Mortgage interest rates fluctuate daily based on economic conditions, Federal Reserve policy, and bond market trends. As of 2026, typical fixed-rate mortgage rates range from about 6% to 8% for a 30-year loan, with 15-year rates typically 0.5% to 0.75% lower. Your actual rate depends on your credit score, down payment, loan type, and point history. Borrowers with excellent credit (740+) get the best rates, while those with lower scores may see rates 0.5% to 1% higher. Even a 0.5% difference on a $300,000 loan over 30 years can mean over $27,000 in additional interest. Shop around with multiple lenders and consider paying discount points to lower your rate if you plan to stay in the home long enough to break even.

A fixed-rate mortgage keeps the same interest rate and payment for the entire loan term, offering predictability and protection against rising rates. An adjustable-rate mortgage (ARM) starts with a lower rate for an initial period (usually 5, 7, or 10 years), then adjusts annually based on a market index plus a margin. ARMs can save you money if you plan to sell or refinance before the adjustment period begins. For example, a 5/1 ARM might start at 6% while a 30-year fixed is at 7%, but after 5 years the ARM rate could jump significantly. If you expect to move within a few years, an ARM may make sense. If you plan to stay in the home long-term, a fixed-rate mortgage provides stability.

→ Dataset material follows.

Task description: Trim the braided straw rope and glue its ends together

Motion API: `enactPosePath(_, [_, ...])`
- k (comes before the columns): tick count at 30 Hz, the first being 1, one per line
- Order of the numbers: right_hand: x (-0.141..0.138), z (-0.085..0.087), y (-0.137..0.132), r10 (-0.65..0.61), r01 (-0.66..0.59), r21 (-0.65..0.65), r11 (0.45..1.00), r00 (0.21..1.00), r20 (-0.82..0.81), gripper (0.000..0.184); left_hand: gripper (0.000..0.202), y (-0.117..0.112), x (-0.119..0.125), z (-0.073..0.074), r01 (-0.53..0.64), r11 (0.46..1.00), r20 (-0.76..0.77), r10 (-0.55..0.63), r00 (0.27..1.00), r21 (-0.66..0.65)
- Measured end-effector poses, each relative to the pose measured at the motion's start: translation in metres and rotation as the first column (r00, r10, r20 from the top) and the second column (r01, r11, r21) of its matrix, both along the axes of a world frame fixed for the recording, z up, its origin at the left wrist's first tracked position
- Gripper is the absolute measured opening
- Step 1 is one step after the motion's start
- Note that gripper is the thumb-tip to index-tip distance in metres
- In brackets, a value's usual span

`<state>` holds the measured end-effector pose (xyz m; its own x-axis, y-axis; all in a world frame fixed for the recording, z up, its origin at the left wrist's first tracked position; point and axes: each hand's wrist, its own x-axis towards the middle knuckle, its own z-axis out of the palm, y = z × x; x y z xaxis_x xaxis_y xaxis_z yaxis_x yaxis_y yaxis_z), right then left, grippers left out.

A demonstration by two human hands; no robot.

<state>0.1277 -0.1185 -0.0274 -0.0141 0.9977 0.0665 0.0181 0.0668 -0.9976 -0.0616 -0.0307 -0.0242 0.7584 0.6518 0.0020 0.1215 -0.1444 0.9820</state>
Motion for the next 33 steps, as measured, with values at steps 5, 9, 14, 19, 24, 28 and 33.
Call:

Property taxes are one of the four components of your monthly mortgage payment (PITI). They vary widely by location — in some states like New Jersey, annual property taxes can exceed $10,000 on a $500,000 home, while in others like Hawaii, they may be under $2,000. Lenders typically require you to escrow (hold in reserve) property tax payments along with your mortgage payment and disburse them to the tax authority twice a year. This ensures taxes are paid on time and protects the lender's collateral. When estimating your monthly payment, always include property taxes based on your local tax rate, which is typically expressed as a percentage of the home value (often 0.5% to 3% annually depending on the location).

Yes, most mortgages allow you to make extra payments toward the principal without penalty. Making additional payments can significantly reduce the total interest you pay and shorten your loan term. For example, adding just $100 per month to a $320,000 loan at 7% over 30 years can save you over $30,000 in interest and pay off the loan nearly 4 years early. Some lenders offer bi-weekly payment options, where you make half the payment every two weeks instead of the full amount monthly — this results in 13 full payments per year instead of 12, naturally accelerating payoff. Always check your loan documents for prepayment penalties, though these are rare in conventional mortgages today.

Your debt-to-income (DTI) ratio is the percentage of your gross monthly income that goes toward debt payments. Lenders use it to assess whether you can afford a mortgage. Generally, your total DTI (including the new mortgage payment) should not exceed 43% for most loan types, though some programs allow up to 50%. For example, if you earn $8,000 per month and already have $1,500 in monthly debts (car payment, student loans, credit cards), your remaining room for a mortgage payment is about $1,940. A lower DTI gives you access to better rates and larger loan amounts. This calculator helps you estimate your monthly payment so you can check your DTI before applying.

Closing costs typically range from 2% to 5% of the home purchase price and include lender fees (origination, application, underwriting), third-party services (appraisal, inspection, credit report), title insurance, recording fees, and prepaid items (property taxes, homeowners insurance, initial escrow). On a $400,000 home, expect to pay approximately $8,000 to $20,000 at closing. Some lenders offer no-closing-cost mortgages, but they compensate by charging a higher interest rate. Factor closing costs into your overall budget when determining how much down payment you can comfortably afford.